Key W3C Trace Context terms:

  • traceparent — carries the trace ID (globally unique ID for the entire request chain), the parent span ID (ID of the immediate upstream operation), and trace flags (sampling state). Format: {version}-{trace-id}-{parent-id}-{trace-flags}.
  • tracestate — carries vendor-specific tracing metadata in key=value pairs, forwarded alongside traceparent through the chain.
  • Trace ID — 32 hex characters identifying the entire distributed operation across all services.
  • Span ID — 16 hex characters identifying a single unit of work within the trace.

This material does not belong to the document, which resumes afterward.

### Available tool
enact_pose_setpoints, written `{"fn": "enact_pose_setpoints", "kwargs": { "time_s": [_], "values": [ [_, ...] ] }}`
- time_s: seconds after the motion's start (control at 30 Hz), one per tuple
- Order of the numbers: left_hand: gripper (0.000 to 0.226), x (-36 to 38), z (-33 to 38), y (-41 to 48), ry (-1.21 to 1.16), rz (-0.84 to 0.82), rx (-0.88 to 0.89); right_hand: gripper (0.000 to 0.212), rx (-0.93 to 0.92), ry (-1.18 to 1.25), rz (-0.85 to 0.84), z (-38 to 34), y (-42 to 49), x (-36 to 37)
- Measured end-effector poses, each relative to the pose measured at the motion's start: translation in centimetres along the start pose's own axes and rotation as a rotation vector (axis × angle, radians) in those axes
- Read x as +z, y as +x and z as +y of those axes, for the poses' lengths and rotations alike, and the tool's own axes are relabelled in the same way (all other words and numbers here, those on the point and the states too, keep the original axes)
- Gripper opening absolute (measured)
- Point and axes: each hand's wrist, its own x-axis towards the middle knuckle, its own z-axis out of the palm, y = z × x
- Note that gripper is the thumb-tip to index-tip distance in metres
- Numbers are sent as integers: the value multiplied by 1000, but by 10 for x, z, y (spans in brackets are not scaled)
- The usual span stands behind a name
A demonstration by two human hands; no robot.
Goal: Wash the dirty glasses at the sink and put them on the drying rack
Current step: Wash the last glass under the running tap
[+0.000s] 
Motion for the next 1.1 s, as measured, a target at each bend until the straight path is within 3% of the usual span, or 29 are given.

All integration endpoints MUST propagate the traceparent HTTP header per the W3C Trace Context specification:

traceparent: {version}-{trace-id}-{parent-id}-{trace-flags}
Example: 00-0af7651916cd43dd8448eb211c80319c-b9c7c989f97918e1-01
  • Services MUST NOT generate all-zero trace-id or parent-id values.
  • If a request arrives without traceparent, the receiving service MUST generate a new trace context.
  • Services SHOULD propagate the tracestate header alongside traceparent.
  • Services MUST NOT modify or strip tracestate entries they do not own.
  • For non-HTTP transports, trace context MUST be propagated via the protocol's native metadata mechanism (gRPC metadata keys, Kafka message headers, AMQP application properties, batch file manifest metadata).

R-2: Correlation IDs

All API responses MUST include an X-Request-ID header containing a UUID v4 or ULID.

What is a ULID? A ULID (Universally Unique Lexicographically Sortable Identifier) is an alternative to UUID v4 that embeds a millisecond timestamp in its first 10 characters, making ULIDs sortable by creation time. Format: 26 uppercase characters from a Crockford Base32 alphabet (e.g., 01HZX3KQVB8E72GQJHF5RM6YWN). ULIDs are preferable to UUIDs where time-ordered identifiers are useful (e.g., tracing request sequences in logs).

  • If the incoming request includes X-Request-ID, the service MUST echo that value.
  • If the incoming request does not include X-Request-ID, the service MUST generate one.
  • The X-Request-ID MUST be included in all log entries for that request via the request_id field.
  • The X-Request-ID is distinct from trace-id: it is a business-level identifier MAY be shared with API consumers for support purposes, while trace-id is an internal tracing concern that MAY be regenerated at trust boundaries.

R-3: Structured Logging Format

All integration components MUST emit logs in JSON format. Unstructured log output MUST NOT be used beyond local development.

Required fields:

FieldTypeDescriptionExample
timestampstringISO 8601 with UTC (Z), microsecond precision"2026-03-28T14:32:01.482319Z"
levelstringLog severity (uppercase)"INFO"
trace_idstringW3C trace identifier (32 hex chars)"0af7651916cd43dd8448eb211c80319c"
span_idstringCurrent span identifier (16 hex chars)"b9c7c989f97918e1"
servicestringService name (lowercase, hyphenated)"order-service"
messagestringHuman-readable event description"Payment authorization completed"

Optional fields SHOULD be included when applicable: request_id, environment, version, operation, duration_ms, http.method, http.status_code, http.url (sensitive parameters redacted), error.type, error.message.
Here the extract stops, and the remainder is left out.